▶ Task statement:
Each line from the one holding "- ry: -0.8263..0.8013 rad" to the end of the data below must be output verbatim, with no other lines.
□ □ □
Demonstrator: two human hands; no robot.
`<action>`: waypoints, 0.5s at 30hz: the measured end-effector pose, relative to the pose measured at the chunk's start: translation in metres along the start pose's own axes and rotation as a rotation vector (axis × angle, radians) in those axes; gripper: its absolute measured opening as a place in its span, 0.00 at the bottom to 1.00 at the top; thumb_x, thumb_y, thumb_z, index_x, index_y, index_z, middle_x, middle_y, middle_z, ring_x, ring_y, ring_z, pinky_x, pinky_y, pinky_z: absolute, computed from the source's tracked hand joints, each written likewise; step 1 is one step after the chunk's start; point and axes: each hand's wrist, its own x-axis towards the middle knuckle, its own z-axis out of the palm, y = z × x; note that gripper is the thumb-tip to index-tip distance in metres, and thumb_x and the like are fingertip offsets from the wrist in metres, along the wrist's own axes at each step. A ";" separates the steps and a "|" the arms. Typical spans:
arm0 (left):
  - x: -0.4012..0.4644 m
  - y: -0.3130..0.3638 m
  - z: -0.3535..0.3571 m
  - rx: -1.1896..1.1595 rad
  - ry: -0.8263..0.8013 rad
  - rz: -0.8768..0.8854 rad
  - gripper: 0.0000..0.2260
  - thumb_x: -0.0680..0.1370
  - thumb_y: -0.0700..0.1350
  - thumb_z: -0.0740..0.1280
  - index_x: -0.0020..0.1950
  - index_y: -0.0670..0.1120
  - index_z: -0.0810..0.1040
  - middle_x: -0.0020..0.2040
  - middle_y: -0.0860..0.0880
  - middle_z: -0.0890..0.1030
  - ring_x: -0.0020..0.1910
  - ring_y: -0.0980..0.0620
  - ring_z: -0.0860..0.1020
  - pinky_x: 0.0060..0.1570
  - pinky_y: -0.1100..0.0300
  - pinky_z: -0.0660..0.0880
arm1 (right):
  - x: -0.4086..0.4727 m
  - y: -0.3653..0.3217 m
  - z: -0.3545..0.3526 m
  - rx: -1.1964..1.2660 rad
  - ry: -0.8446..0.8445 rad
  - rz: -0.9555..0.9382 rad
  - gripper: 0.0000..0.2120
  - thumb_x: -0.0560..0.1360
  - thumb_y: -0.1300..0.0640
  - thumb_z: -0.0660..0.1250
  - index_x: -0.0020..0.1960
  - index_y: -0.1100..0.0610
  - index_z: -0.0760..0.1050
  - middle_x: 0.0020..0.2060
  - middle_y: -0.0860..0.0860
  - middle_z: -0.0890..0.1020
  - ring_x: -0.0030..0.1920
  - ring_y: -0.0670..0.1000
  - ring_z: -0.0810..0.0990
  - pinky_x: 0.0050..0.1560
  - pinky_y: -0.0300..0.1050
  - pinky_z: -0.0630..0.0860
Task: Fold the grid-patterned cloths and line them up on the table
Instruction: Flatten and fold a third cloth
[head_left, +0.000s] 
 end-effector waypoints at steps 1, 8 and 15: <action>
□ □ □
▶ Result:
  - ry: -0.8263..0.8013 rad
  - rz: -0.8768..0.8854 rad
  - gripper: 0.0000..0.2260
  - thumb_x: -0.0680..0.1370
  - thumb_y: -0.0700..0.1350
  - thumb_z: -0.0740..0.1280
  - index_x: -0.0020..0.1950
  - index_y: -0.0670..0.1120
  - index_z: -0.0810..0.1040
  - middle_x: -0.0020..0.2040
  - middle_y: -0.0860..0.0880
  - middle_z: -0.0890..0.1030
  - ring_x: -0.0020..0.1910
  - ring_y: -0.0980..0.0620
  - ring_z: -0.0860..0.1020
  - pinky_x: 0.0060..0.1570
  - pinky_y: -0.1100..0.0300
  - pinky_z: -0.0660..0.0880
arm1 (right):
  - x: -0.4086..0.4727 m
  - y: -0.3653..0.3217 m
  - z: -0.3545..0.3526 m
  - rx: -1.1964..1.2660 rad
  - ry: -0.8446..0.8445 rad
  - rz: -0.9555..0.9382 rad
  - gripper: 0.0000..0.2120
  - thumb_x: -0.0560..0.1360
  - thumb_y: -0.1300..0.0640
  - thumb_z: -0.0660..0.1250
  - index_x: -0.0020..0.1960
  - index_y: -0.1100..0.0610
  - index_z: -0.0760..0.1050
  - middle_x: 0.0020..0.2060
  - middle_y: -0.0860..0.0860
  - middle_z: -0.0890..0.1020
  - ring_x: -0.0030..0.1920
  - ring_y: -0.0670..0.1000
  - ring_z: -0.0810..0.0990
  - pinky_x: 0.0050..0.1560
  - pinky_y: -0.0300..0.1050
  - pinky_z: -0.0630..0.0860
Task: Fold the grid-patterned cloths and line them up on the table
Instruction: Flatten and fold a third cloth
[head_left, +0.000s] 
 end-effector waypoints at steps 1, 8 and 15: <action>

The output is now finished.